Minister of Communication and Digital Technologies, Solly Malatsi, has highlighted the near collapse of South Africa’s TV Licence system and indicated that new funding proposals for the SABC (South African Broadcasting Corporation) are on the horizon.
Earlier this week, Malatsi clarified that while discussions about a potential’ broadcasting tax’ have emerged, this idea remains only a proposal and has not yet been formally adopted as government policy.
To address the funding crisis, Malatsi noted that his department is working with BMIT, a technology research and advisory firm, to create a new financial model for the SABC. The government is awaiting a comprehensive report on various funding strategies, which will be evaluated in collaboration with the Minister of Finance to ensure they are fair, especially for low-income households.
Originally due in December, the report’s deadline has been extended to February 6 due to additional stakeholder consultations and holiday-season delays.
The SABC’s current financial troubles underscore the urgency of this matter; it risks collapse without a viable funding model. Malatsi pointed out that the broadcaster’s funding challenges have intensified, as it now finds itself in a vastly different environment than it was decades ago.
Presently, the SABC relies heavily on advertising revenue and TV licence fees, both of which are on the decline and have led to state bailouts. Malatsi noted a staggering reduction in TV licence compliance, with fewer than 20% of viewers paying their fees. This has resulted in a significant rise in TV licence avoidance, with rates increasing from 69% in 2019 to 85% by 2025. Both the SABC’s CEO and board chair have publicly recognised the failure of the licence scheme.

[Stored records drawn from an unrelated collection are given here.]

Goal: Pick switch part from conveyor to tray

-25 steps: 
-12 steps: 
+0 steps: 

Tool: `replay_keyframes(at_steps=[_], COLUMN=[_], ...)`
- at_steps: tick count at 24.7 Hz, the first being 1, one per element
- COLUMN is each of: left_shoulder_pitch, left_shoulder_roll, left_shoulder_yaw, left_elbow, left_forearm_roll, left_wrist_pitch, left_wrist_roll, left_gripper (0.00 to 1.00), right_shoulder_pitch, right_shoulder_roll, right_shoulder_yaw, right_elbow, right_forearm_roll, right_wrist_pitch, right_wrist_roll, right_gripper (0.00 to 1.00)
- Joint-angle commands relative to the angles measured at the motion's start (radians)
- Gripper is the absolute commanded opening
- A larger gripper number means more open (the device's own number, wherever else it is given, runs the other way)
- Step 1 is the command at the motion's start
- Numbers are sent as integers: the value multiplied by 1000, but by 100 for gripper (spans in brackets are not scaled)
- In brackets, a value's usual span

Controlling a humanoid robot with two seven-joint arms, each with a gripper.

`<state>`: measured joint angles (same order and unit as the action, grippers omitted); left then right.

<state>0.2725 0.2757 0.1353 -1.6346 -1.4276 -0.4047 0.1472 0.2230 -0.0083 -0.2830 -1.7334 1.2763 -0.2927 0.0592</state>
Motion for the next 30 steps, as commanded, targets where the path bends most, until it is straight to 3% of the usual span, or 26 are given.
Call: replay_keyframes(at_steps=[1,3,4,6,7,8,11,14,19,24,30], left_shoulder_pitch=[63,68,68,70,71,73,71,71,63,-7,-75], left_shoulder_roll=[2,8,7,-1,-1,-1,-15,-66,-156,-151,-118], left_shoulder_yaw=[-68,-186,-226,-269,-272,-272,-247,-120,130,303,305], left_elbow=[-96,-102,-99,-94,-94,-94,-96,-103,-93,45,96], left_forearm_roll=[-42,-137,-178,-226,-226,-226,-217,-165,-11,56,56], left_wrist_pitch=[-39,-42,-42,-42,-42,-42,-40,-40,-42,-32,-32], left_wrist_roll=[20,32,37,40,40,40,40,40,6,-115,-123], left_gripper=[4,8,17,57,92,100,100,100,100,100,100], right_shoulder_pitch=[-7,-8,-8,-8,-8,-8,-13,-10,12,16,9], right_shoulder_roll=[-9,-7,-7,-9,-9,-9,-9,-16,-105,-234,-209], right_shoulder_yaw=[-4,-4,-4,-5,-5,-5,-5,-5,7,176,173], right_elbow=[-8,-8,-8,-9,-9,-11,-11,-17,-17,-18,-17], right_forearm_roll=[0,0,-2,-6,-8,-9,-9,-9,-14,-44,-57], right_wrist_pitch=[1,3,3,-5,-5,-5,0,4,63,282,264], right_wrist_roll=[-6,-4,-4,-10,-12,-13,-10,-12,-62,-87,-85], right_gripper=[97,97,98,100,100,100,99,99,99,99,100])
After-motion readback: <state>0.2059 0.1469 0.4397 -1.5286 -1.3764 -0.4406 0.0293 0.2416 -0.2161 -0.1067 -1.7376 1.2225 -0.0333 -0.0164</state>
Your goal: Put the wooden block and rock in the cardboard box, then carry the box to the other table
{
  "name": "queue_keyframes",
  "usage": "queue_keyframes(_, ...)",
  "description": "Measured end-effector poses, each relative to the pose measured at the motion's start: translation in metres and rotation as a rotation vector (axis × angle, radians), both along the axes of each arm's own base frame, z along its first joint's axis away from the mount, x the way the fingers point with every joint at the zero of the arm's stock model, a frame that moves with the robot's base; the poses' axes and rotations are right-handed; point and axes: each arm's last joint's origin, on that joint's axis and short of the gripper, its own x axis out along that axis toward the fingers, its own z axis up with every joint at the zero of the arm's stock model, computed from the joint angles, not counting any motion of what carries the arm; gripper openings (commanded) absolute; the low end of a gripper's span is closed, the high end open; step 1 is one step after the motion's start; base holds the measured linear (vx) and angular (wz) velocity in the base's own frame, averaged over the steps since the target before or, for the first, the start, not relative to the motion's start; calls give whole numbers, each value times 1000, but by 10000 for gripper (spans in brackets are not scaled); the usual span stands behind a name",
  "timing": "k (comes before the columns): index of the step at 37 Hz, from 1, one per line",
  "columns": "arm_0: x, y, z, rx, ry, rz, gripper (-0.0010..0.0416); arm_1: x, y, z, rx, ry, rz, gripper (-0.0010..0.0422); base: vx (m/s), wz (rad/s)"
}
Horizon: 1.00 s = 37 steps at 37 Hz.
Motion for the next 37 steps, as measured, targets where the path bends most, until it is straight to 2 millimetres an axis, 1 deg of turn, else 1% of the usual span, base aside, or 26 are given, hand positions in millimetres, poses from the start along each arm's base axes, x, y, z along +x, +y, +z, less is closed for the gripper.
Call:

Looking ahead, Malatsi emphasised that any replacement for the TV licence must tackle key challenges, chiefly collection and enforcement. One alternative under consideration is a household levy administered by the South African Revenue Service. However, Malatsi reiterated that this is merely one of many ideas circulating in public discussions and does not represent an official government stance.
He also pointed out that introducing a new tax may not be well received by the public, given the economic climate and household disposable income, citing past backlash against potential VAT increases. The conversation will revolve around whether contributions from broadcasting consumers can be secured, how they will be structured, and the methods of collection.
Malatsi mentioned the public’s reluctance to comply with regulations, citing not only TV licence failures but also other sectors, such as electricity, where illegal connections are prevalent. He suggested that when enforcement is perceived as weak, compliance tends to diminish. In contrast, he noted that compliance with motor vehicle licences remains high due to the clear consequences of non-payment.